In fifth grade there were seven of us. We called each other LYLAS. Love Ya Like a Sister. We hung out on the playground singing in obnoxiously loud voices to En Vogue’s “Giving Him Something He Can Feel.” In high school, five of us shot our senior yearbook photos together. We took a “Senior Page!” picture at my wedding. By the beginning of my sophomore year of college, I could have told you who I’d live with when we were seniors. When that time came and we all moved into a house together, people started referring to us by our address. “Is 1113 coming?”

My office held a fitness challenge last year. I joined a team with four coworkers. We called ourselves The Transformers and took Booty Beat classes to, well, beat off our booties. Eventually, the dance classes phased out. The name stuck. We eat lunch together every day. There’s another group of women in our department who also eat as a pack. We like them, they like us, but there’s no room in the cafeteria to all sit together so we smile and wave as we pass en route to the salad bar.

Come the weekend, though, I don’t have that goes-without-saying lunch date. Other than Matt, of course. But men, even husbands, aren’t the same. They don’t need to gab over drinks, analyzing every conversation, potential purchase, and awkward run-in they had that week. They’re happy to silently watch sports over a beer. Guys hardly even look at each other when they hang out. Their buddy requirements are minimal.

Aside from my coworkers, I’ve made exactly one new friend since I moved to Chicago. Matt and I met Lindsey and her boyfriend at a wedding. I see her every month or so, when we gather for dinner with the bride and a few ex-Northwesterners
we both know. They’re fun, but even after two years we haven’t reached that call-on-a-Sunday-morning level.
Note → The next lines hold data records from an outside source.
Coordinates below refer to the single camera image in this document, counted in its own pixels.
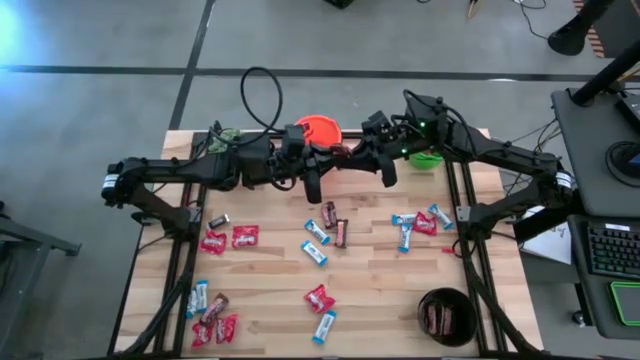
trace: concrete floor
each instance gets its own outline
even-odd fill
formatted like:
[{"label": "concrete floor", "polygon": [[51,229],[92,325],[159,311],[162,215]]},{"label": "concrete floor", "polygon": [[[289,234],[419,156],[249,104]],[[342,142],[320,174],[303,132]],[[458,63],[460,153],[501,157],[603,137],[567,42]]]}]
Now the concrete floor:
[{"label": "concrete floor", "polygon": [[[482,1],[471,21],[464,18],[467,3],[357,0],[337,11],[319,0],[218,0],[198,66],[594,74],[608,63],[589,46],[577,57],[554,53],[529,34],[520,9],[508,0]],[[571,0],[548,3],[546,10],[529,11],[542,34],[575,13]],[[0,65],[186,67],[204,6],[205,0],[0,0]],[[182,76],[0,70],[0,199],[14,220],[83,243],[77,258],[50,257],[19,334],[19,353],[71,359],[107,351],[140,228],[129,219],[131,208],[103,206],[100,184],[110,162],[159,155],[181,81]],[[505,140],[550,121],[550,93],[579,85],[291,77],[281,82],[281,123],[323,113],[343,128],[359,128],[376,110],[403,112],[401,91],[409,88],[444,96],[470,124]],[[180,128],[203,129],[214,120],[255,128],[241,107],[238,86],[237,77],[196,77]],[[251,79],[248,86],[256,112],[268,117],[274,110],[272,85]],[[535,136],[519,144],[533,147]],[[566,158],[561,138],[547,150]],[[574,356],[640,353],[640,342],[605,340],[593,329],[574,327],[567,317],[577,308],[572,286],[536,284],[530,292],[547,350]]]}]

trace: white paper
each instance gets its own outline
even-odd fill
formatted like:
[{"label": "white paper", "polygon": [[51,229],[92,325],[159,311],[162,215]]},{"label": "white paper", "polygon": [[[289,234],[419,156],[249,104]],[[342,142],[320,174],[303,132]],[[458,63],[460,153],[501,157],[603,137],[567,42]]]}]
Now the white paper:
[{"label": "white paper", "polygon": [[[527,210],[525,218],[544,209],[536,206]],[[562,223],[524,243],[522,251],[550,260],[571,265],[571,232],[567,223]]]}]

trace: black keyboard
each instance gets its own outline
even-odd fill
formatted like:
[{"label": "black keyboard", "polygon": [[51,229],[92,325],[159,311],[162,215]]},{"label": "black keyboard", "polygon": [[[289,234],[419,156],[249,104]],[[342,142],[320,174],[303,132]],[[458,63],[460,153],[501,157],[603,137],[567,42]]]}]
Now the black keyboard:
[{"label": "black keyboard", "polygon": [[591,272],[640,279],[640,229],[589,222]]}]

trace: wooden tabletop
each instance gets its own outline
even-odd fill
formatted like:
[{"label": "wooden tabletop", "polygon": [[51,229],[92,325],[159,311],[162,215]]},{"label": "wooden tabletop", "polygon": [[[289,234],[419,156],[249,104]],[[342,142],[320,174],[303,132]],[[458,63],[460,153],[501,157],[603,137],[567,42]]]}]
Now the wooden tabletop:
[{"label": "wooden tabletop", "polygon": [[[162,158],[188,158],[192,137],[192,131],[169,131]],[[234,225],[259,225],[259,245],[234,250],[228,244],[221,256],[198,252],[194,283],[209,281],[209,299],[224,293],[230,305],[223,316],[237,313],[239,320],[231,344],[213,341],[199,349],[191,348],[194,320],[187,320],[182,356],[477,355],[475,339],[463,347],[448,348],[421,332],[416,321],[417,304],[428,291],[453,287],[467,292],[461,261],[442,252],[456,240],[456,231],[445,232],[440,227],[434,237],[414,233],[411,251],[401,254],[396,250],[400,230],[390,222],[391,214],[424,211],[433,203],[452,217],[445,168],[419,171],[398,160],[396,169],[398,183],[391,188],[384,188],[380,174],[334,170],[322,178],[323,201],[333,201],[338,217],[349,219],[347,249],[322,247],[304,229],[310,218],[321,223],[321,216],[320,206],[306,201],[302,184],[290,192],[272,186],[254,191],[240,186],[228,193],[209,191],[205,220],[227,213],[231,225],[221,231],[229,239]],[[474,163],[471,170],[479,202],[504,196],[495,167]],[[457,178],[459,188],[464,189],[462,176]],[[179,203],[181,193],[181,185],[168,185],[158,192],[172,205]],[[502,224],[498,229],[512,231]],[[159,226],[145,228],[141,245],[161,234]],[[324,268],[300,249],[307,239],[328,256]],[[516,243],[494,237],[487,247],[501,306],[528,341],[542,348]],[[158,309],[170,252],[171,243],[166,240],[138,255],[116,351],[130,345]],[[311,341],[321,316],[303,300],[303,295],[319,284],[336,299],[333,309],[337,318],[324,346]],[[184,316],[175,311],[168,339],[173,337],[176,317]],[[495,348],[486,308],[483,322],[489,346]]]}]
That’s the bestfriendship test, I think. The “What are we doing today?” phone call. If you have that, you have someone with whom it is implied you will spend the day or at least an hour. That’s the level of BFF I’m in the market for. At this point, I have girls in Chicago who I could email to set up a dinner date. But when Matt decides at the last minute to take a Friday-night trip to the casino, I use the time to catch up on
Grey’s Anatomy.
When he has to work on a weekend, there’s no one, save for my mom (who followed me, er, moved, here a few months ago), whom I feel comfortable enough to call and say, “What are you up to?”

Getting to that level is tricky. It’s essentially dating. At what point after meeting a new friend is it acceptable to call “just to say hi”? When is it not overly aggressive to text “Pedicure in a half hour?” The first time I saw a coworker outside the office, we’d been texting on a Saturday about a work-related issue. When Lynn wrote, “If you’re not doing anything, come over for Guinness and oysterfest!” I went into a tizzy. I wasn’t doing anything! I’d love to come over for Guinness and oysterfest! But could I just say that? No one wants to be the pathetic girl sitting by the phone, waiting for an invitation. I wrote back a few minutes later. “Have to get lunch and run some errands … How long will you be there?” It wasn’t entirely untrue—I did have lunch plans. With my 60-year-old aunt, my cousin, and my brother’s girlfriend, Jaime. Easily cancelable, but made me look less eager. There were no errands.

This was big-time. It could be the transition from “work-friend”—Lynn sits in the cubicle next to me at the office where we are both web producers—to “friend.” I wanted to play it
exactly right. At lunch, Jaime laughed as I dealt with my nerves by asking a zillion questions. Did the outfit I’d thrown together for lunch look weekend-casual-but-cool enough? Was Lynn just being nice, or did she really want me to come over? “It’s not like you’re trying to hook up with her,” Jaime said. “You’ll be fine.”